Work to be completed
From the material below, set down exactly the lines that run from the one containing "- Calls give" to the one containing "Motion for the", minus the pictures.
Exercise material section start
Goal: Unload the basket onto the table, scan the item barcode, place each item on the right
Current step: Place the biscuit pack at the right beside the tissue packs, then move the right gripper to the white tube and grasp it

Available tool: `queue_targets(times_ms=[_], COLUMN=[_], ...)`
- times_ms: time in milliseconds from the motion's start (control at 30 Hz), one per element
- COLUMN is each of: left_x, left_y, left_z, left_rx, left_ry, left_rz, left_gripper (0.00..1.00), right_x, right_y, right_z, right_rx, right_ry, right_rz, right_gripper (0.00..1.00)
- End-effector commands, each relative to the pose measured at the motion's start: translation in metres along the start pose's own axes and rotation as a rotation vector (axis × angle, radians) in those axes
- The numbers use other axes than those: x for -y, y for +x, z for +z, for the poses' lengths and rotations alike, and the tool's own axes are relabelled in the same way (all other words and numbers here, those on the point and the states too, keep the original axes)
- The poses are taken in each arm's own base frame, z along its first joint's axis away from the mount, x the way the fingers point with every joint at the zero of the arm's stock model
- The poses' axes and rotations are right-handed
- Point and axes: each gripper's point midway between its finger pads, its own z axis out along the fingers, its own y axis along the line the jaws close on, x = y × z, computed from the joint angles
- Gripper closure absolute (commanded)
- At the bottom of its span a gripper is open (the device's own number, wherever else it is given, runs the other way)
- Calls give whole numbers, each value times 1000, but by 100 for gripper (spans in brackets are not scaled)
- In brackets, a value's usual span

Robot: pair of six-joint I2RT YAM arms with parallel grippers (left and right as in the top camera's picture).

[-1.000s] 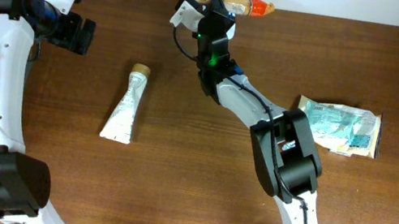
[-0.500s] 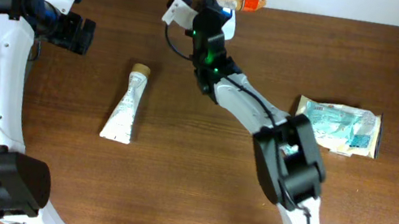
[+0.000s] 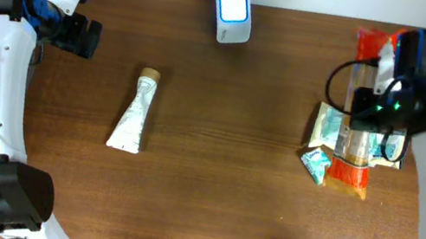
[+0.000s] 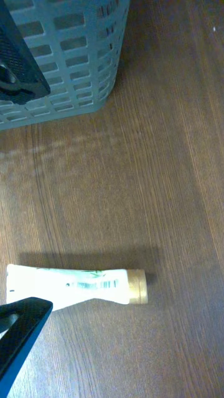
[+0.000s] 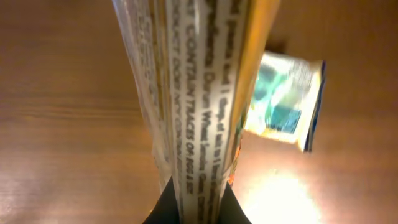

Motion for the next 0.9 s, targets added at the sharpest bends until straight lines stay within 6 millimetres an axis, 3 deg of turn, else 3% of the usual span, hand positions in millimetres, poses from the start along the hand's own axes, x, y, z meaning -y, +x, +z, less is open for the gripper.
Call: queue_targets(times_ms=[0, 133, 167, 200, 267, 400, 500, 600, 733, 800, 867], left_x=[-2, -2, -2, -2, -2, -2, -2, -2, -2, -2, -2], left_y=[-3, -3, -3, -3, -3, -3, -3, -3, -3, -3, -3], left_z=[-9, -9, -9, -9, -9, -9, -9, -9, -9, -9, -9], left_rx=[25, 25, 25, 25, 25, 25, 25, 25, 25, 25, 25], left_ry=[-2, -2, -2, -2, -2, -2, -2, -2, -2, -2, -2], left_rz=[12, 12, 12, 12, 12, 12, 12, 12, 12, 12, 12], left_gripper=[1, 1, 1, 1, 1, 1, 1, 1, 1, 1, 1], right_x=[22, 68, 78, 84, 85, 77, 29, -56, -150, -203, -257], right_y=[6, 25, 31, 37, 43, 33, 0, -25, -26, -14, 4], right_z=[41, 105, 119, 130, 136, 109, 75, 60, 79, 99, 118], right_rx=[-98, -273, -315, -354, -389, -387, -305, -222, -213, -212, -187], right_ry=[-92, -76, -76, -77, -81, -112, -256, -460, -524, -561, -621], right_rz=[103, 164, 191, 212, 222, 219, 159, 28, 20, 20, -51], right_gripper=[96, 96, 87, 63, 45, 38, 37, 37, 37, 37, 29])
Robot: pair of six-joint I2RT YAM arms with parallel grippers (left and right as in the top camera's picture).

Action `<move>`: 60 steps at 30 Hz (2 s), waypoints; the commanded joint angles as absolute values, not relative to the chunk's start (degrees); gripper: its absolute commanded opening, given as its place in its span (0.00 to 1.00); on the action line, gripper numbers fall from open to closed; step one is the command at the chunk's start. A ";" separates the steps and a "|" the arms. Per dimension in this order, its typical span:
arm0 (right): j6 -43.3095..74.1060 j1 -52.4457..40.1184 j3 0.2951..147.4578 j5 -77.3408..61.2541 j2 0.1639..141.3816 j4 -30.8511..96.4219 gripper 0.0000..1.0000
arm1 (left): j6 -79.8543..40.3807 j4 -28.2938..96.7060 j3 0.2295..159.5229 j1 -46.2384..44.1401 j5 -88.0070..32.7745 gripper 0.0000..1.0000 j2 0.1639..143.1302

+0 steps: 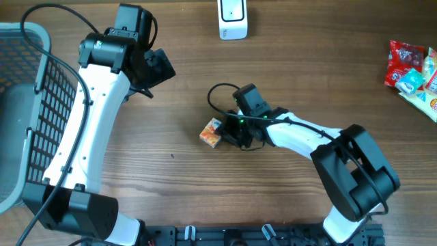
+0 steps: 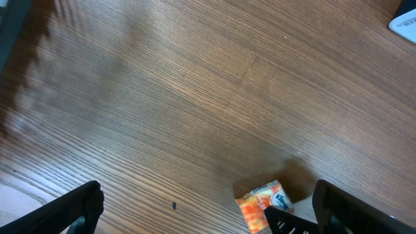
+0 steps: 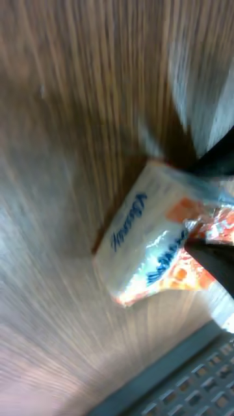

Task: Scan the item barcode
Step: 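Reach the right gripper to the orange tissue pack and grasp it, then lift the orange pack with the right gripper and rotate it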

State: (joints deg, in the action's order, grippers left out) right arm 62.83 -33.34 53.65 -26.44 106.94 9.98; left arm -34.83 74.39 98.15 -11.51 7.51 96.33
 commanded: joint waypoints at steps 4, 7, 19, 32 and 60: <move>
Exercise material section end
Answer section
- Calls give whole numbers, each value times 1000, but by 100 for gripper (spans in brackets are not scaled)
- In brackets, a value's usual span

Robot: pair of six-joint I2RT YAM arms with parallel grippers (left and right as in the top camera's picture).

[-1.000s] 
[-0.500s] 
[+0.000s] 
[+0.000s] 
[+0.000s] 

Motion for the next 0.9 s, targets added at the sharpest bends until straight lines stay within 6 millimetres an axis, 3 deg of turn, else 3% of the usual span, hand positions in millimetres, poses from the start along the hand's own axes, x, y, z meaning -y, +x, +z, less is open for the gripper.

No more work remains for this exercise.